Mapping of gene Inci, accompanied by new translocation, on linkage group III

 

Smirnova, O.G.                                                    Inst. of Cytology and Gen., Russian Acad. of Sci.,

                                                                                                                       Novosibirsk, Russia

 

      The line WIR2521 (Pisum sativum ssp. syriacum) has deeply incised leaflets produced by a dominant allele at the locus Inci. Linkage between Inci and b (pink wing petals) of linkage group III have been reported (2, 3). I.C. Murfet and T.H.N. Ellis have placed M, st, b, Np, le on the same linkage group (1). To more precisely map Inci, the line WL1238 was crossed with line WIR2521. Line WL1238 possesses a normal karyotype and produces fertile pollen. The karyotype of WIR2521 has not been determined, but its pollen is completely fertile. The F1 plants exhibited semi-sterile pollen (Fig.1A). Cytogenetic analysis was done to investigate the cause of the sterile pollen. There are 7 bivalents in meiotic metaphase I of pollen mother cells of the line WL1238. In metaphase I of F1 hybrids of the cross WL1238XWIR2521 one can see 5 bivalents and 1 quadrivalent instead of 7 bivalents (Fig.1 B, C). These results suggest that a transloction in the line WIR2521 may be responsible for semisterility of F1 hybrids.

          

A                                 B                                 C

Fig.1. Acetocarmine staining of mature pollen (A) and metaphase I of pollen mother cells (B, C). A sterile and fertile pollen of F1 hybrid WL1238xWIR2521; B seven bivalents at metaphase I in PMC of line WL1238; C five bivalents and one quadrivalent at metaphase I in PMC of F1 hybrid WL1238xWIR2521.

 

      Lines WL1238 (m, b, tr, inci, np, le) and WIR2521 (M, B, Tr, Inci, Np, Le) were used to make the testcrosses WL1238x(WL1238xWIR2521) and (WL1238xWIR2521)xWL1238. Line WL1238 was used as a female parent to avoid nuclear-cytoplasmic conflict. Such complications are observed when line WIR2521 is used as female parent (unpublished data). All markers were in coupling phase and segregated in accordance with a 1:1 ratio (Table 1). Segregation ratios obtained for Inci, also confirmed its monogenic nature. Dominant symbol Tr was used for designation of semisterile plants carrying the translocation. Accordingly, fertile plants without translocation were marked by recessive symbol tr. 

 

One hundred-fifty hybrid plants of two testcrosses were examined. One plant of the cross (WL1238 x WIR2521) x WL1238 and four plants of the cross WL1238 x (WL1238 x WIR2521) showed recombination between the loci b, Tr and Inci (Table 2). The data generate the following locus order:  

                       B Tr Inci

Thus the break point of the translocation (Tr) was mapped between B and Inci.

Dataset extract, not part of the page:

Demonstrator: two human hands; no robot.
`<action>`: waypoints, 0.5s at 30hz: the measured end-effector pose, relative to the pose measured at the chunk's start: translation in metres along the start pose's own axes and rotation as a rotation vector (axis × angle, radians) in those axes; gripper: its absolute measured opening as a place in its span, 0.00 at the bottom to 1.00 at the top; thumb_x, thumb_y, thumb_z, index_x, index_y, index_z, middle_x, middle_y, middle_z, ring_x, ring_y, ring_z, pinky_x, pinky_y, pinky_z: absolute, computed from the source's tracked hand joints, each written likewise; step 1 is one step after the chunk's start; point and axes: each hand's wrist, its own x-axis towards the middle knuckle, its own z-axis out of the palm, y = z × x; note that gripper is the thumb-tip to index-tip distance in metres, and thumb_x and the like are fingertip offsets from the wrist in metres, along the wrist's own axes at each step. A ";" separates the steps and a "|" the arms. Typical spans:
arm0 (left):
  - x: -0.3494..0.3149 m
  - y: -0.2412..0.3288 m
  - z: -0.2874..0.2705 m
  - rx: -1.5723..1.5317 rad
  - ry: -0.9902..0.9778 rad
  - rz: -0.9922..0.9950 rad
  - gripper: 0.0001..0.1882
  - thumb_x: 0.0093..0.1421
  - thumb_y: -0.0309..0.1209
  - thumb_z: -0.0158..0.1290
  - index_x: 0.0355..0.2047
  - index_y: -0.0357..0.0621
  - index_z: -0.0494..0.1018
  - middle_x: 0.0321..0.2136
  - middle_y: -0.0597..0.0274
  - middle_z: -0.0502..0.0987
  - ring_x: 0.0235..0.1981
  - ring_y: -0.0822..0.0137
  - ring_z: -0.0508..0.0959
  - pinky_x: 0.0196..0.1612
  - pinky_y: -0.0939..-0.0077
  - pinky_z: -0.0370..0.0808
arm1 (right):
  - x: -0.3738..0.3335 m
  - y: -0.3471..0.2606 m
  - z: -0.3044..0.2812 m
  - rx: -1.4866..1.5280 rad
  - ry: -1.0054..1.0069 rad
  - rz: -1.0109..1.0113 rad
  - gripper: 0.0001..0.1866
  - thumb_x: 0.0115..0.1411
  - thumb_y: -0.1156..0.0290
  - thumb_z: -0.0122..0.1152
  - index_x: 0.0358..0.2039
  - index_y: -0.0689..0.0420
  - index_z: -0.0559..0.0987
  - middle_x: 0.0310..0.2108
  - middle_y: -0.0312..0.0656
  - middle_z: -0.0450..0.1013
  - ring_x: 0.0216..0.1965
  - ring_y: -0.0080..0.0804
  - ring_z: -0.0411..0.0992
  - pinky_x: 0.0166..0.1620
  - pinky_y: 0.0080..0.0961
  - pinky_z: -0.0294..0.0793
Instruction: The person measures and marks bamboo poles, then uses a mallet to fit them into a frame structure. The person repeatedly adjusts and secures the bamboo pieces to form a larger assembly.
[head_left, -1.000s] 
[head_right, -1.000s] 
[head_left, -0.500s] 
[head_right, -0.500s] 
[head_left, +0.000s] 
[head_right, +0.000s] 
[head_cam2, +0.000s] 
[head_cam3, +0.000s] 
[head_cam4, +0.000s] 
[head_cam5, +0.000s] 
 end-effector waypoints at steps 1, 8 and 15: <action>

The plants number 15, 17 and 22 have m, B, inci/m, b, inci genotype. They are the result of double crossing-over between the loci M and Inci. These plants were taken into account for more precise determination of the distance between the genes M and Inci (Table 3). 

      Both crosses gave nearly the same results. The linkage map shown in Fig. 2 is based only on results of the testcross WL1238 x (WL1238 x WIR2521).

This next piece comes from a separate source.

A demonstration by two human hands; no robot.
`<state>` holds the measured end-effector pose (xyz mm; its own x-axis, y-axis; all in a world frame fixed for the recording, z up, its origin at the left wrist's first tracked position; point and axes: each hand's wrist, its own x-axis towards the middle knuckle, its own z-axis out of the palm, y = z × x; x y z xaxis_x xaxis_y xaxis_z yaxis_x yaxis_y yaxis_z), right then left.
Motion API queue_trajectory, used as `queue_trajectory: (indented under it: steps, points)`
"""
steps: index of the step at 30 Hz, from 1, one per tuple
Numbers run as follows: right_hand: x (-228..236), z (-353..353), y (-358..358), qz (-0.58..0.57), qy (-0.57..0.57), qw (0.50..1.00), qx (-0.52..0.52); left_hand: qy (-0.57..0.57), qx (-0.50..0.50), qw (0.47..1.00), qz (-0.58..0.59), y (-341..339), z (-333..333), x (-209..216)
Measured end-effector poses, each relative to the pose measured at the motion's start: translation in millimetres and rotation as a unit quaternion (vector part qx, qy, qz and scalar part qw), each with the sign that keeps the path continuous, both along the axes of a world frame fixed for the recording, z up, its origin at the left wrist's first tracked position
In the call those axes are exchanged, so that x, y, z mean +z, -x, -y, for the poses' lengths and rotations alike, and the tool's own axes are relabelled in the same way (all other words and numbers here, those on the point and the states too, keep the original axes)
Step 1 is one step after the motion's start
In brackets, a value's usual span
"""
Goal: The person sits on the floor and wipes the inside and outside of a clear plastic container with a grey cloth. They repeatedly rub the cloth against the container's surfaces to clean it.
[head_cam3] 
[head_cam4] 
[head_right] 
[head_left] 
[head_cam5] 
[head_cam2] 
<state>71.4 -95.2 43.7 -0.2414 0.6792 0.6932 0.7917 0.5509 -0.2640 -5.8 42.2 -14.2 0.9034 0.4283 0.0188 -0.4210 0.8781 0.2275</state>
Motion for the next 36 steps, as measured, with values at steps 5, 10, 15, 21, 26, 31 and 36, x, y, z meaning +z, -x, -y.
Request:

      The results can be presented as the follow segment for linkage group III:

 

Fig 2. Linkage map based on the data presented in Table 3.

 

      To determine the second chromosome involved in the translocation linkage of Inci with markers d, wb, tl, r, k, gp, and i was studied. For all comparisons low c2 values were obtained, indicating that the second chromosome involved was not that associated with linkage groups I (i, d), linkage group V (tl, r, pg).

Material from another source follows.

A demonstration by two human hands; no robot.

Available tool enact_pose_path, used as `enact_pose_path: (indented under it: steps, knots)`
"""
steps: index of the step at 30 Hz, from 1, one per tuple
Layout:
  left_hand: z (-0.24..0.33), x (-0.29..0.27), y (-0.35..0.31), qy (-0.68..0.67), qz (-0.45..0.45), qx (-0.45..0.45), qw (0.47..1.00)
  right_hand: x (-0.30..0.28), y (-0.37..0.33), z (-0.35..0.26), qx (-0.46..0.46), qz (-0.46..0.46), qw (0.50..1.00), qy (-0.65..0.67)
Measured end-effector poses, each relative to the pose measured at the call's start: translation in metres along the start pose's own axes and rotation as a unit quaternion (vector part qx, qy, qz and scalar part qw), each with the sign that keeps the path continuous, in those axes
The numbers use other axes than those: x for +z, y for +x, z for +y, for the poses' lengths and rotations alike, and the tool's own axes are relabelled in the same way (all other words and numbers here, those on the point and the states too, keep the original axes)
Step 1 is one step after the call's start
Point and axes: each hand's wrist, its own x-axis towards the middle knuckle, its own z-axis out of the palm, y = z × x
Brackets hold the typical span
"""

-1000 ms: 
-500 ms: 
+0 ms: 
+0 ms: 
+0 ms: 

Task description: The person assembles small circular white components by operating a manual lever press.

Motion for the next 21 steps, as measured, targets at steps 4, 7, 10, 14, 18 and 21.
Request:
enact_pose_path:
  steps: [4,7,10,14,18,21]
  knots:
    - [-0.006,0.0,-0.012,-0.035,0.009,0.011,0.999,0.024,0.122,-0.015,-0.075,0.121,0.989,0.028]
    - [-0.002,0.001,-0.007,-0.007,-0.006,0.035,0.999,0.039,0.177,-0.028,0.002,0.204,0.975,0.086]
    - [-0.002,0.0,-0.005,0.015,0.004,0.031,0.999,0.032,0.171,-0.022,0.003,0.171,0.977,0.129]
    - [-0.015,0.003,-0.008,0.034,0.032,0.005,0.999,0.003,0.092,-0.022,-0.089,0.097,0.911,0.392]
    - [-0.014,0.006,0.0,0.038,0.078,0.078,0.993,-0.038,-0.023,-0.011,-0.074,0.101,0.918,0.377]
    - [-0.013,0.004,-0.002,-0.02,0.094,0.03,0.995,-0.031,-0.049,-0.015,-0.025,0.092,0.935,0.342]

      A new translocation of pea was described. A break point of a translocation is located between the genes b and Inci. Dominant gene Inci is tightly linked to the break point (nearly 1%). The translocation involves linkage group III and an unidentified chromosome. The translocation suppressed gene recombination inside of the region M b Np le. Dominant gene Inci is convenient marker for genetic studying of the region b Np.

 

1.   Murfet, I.C. and Ellis, T.H.N.  1998.  Pisum Genetics 30: 12-14.

2.   Swiecicki, W.K.  1990.  Pisum Newslett. 22: 64-65.